*REQUIRED WORK*:
If pictures appear among the lines below, leave them out while you return exactly the lines from the one with "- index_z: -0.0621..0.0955" through the one with "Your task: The".

***** SOURCE MATERIAL *****

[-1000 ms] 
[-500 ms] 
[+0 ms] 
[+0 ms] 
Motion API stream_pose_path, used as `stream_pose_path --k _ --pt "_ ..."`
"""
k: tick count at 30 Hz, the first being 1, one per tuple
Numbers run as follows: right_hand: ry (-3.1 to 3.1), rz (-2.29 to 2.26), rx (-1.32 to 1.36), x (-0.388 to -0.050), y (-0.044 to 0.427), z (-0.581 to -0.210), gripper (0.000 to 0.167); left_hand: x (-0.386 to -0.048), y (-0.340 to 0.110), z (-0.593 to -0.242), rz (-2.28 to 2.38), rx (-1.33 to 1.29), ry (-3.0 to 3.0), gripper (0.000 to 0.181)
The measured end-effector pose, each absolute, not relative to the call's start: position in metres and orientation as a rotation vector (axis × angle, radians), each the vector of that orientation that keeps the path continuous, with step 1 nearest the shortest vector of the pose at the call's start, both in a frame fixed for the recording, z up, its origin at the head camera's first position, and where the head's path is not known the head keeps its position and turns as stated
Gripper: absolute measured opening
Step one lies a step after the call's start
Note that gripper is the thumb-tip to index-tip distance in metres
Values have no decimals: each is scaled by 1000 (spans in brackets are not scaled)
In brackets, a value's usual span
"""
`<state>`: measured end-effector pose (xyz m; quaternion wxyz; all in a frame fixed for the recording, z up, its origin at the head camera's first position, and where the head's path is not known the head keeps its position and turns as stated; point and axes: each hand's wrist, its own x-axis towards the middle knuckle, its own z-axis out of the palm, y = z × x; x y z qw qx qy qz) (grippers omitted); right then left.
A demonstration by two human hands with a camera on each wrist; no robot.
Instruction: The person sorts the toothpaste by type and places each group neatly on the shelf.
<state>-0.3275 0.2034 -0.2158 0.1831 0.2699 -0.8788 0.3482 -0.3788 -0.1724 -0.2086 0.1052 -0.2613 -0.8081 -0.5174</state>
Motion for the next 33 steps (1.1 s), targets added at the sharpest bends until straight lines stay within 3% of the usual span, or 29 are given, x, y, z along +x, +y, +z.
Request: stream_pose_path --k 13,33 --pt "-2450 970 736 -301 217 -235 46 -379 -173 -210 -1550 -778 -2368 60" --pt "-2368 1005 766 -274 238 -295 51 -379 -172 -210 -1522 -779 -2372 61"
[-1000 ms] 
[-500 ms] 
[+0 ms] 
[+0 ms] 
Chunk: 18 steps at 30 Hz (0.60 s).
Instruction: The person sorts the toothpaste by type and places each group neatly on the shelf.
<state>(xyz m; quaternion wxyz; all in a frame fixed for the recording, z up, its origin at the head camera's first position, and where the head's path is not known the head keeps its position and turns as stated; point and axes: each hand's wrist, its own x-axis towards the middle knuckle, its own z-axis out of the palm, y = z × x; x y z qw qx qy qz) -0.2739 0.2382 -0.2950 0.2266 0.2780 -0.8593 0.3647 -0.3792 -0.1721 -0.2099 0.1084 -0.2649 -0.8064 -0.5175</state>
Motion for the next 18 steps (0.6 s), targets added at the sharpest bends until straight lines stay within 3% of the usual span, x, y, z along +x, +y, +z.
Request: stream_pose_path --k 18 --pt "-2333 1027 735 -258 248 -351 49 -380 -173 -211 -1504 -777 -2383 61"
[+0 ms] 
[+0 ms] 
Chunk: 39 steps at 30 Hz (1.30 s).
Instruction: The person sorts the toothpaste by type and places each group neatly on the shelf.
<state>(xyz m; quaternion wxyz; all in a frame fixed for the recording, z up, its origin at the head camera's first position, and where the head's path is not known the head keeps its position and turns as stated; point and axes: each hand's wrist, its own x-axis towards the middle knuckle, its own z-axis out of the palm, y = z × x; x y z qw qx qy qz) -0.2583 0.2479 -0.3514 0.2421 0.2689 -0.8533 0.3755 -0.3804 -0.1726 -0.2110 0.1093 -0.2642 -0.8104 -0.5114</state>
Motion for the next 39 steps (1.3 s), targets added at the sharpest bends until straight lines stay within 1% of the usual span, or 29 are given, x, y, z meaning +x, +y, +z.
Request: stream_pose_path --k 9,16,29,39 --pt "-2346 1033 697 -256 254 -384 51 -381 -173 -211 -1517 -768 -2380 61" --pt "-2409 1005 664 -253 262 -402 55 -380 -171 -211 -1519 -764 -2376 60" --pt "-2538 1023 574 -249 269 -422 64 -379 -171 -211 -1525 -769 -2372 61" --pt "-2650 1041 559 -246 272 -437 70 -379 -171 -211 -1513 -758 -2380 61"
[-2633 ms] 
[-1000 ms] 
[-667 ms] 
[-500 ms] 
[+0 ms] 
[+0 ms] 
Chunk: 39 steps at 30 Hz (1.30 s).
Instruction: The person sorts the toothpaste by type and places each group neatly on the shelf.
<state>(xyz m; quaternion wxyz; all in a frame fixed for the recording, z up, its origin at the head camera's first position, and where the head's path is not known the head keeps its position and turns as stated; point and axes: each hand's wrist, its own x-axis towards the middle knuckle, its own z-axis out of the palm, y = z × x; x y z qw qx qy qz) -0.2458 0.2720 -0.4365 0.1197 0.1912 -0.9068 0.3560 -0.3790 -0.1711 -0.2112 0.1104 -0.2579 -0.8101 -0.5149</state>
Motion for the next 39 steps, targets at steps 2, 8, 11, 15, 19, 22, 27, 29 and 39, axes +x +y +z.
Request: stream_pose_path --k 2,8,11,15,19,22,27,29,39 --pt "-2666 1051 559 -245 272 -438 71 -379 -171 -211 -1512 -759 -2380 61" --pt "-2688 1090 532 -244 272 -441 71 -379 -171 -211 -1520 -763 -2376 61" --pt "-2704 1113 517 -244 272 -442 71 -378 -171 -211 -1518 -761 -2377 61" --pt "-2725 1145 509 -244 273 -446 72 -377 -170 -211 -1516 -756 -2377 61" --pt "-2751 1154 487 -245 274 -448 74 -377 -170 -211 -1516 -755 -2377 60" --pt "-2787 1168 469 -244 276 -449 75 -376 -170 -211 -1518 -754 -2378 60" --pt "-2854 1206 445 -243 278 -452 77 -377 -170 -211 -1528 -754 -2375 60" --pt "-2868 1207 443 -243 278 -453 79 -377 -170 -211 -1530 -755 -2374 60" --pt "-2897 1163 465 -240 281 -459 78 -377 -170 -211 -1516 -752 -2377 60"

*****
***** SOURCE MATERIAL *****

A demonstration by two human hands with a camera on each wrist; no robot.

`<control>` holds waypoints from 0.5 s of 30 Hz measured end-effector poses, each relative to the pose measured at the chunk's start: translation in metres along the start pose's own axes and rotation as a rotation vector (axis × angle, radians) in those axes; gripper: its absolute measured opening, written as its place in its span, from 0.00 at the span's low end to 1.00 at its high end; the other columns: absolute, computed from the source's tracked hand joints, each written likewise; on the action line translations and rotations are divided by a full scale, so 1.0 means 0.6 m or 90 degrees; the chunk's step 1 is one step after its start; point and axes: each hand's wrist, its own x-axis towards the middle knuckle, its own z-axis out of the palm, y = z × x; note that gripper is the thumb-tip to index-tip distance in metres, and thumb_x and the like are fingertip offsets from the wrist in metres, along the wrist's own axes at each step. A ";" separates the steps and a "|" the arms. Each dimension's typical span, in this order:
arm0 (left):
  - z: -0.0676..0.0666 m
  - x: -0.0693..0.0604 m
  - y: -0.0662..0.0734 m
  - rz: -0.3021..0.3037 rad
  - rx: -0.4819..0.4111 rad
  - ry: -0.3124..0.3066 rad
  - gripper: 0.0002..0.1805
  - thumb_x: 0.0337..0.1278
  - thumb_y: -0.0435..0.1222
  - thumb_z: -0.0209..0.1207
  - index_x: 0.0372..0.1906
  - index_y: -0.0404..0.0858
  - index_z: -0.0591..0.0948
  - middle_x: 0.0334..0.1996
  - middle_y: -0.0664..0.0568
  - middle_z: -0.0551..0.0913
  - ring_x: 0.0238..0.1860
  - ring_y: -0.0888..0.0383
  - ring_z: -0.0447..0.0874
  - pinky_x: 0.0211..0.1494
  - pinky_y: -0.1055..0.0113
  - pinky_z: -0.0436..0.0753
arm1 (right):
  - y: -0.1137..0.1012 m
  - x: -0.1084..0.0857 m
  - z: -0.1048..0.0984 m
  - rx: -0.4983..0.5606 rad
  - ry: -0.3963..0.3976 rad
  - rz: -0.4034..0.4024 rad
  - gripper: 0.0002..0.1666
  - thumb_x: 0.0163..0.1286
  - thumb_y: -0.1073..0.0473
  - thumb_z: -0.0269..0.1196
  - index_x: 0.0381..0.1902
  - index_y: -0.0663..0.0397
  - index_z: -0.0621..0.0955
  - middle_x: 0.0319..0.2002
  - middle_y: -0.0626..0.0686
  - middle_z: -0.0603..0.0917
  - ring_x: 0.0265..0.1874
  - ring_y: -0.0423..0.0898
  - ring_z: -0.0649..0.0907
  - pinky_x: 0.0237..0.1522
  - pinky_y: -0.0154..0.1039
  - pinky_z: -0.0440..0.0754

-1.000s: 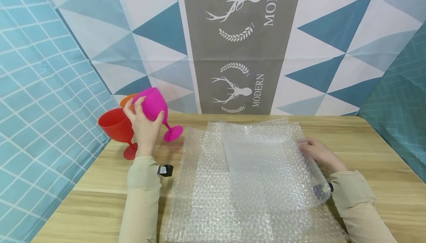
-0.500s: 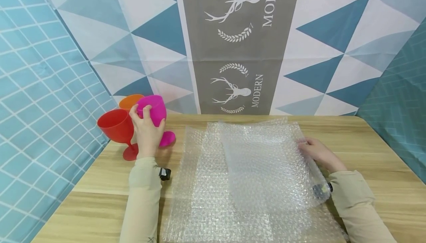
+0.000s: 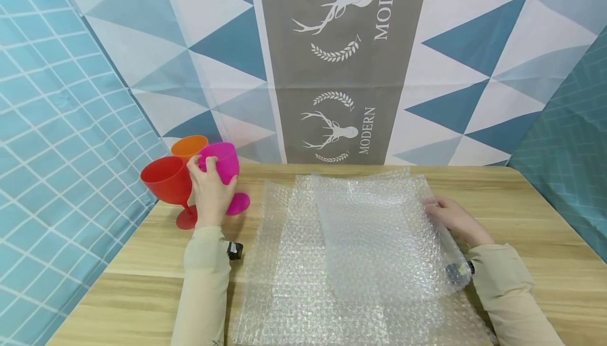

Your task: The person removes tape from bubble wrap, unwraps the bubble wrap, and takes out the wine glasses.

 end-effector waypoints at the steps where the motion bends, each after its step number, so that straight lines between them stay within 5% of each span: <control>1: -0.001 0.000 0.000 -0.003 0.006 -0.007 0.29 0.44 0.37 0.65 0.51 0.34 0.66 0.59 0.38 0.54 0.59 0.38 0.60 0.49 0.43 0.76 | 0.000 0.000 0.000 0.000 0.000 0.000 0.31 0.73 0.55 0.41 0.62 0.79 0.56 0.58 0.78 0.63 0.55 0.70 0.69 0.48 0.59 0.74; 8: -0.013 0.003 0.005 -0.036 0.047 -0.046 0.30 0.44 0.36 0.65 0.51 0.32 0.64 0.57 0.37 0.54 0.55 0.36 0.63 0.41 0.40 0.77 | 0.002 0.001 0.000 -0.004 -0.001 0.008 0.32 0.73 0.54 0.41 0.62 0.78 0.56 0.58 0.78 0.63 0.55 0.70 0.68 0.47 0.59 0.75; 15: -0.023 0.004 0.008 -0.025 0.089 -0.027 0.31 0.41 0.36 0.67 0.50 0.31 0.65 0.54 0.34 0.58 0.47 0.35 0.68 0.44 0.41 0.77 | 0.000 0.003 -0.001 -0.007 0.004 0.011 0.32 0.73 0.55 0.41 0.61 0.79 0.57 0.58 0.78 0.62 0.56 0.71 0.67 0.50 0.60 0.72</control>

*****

*WRITTEN ANSWER*:
  - index_z: -0.0621..0.0955
  - middle_x: 0.0319..0.2002
  - middle_y: -0.0626..0.0686
  - middle_z: -0.0603..0.0917
  - ring_x: 0.0265..0.1874
  - ring_y: -0.0423..0.0898
  - ring_z: -0.0649..0.0907
  - pinky_x: 0.0237..0.1522
  - pinky_y: -0.0154..0.1039
  - pinky_z: -0.0440..0.0754

-1.000s: 
-0.500s: 
+0.000s: 

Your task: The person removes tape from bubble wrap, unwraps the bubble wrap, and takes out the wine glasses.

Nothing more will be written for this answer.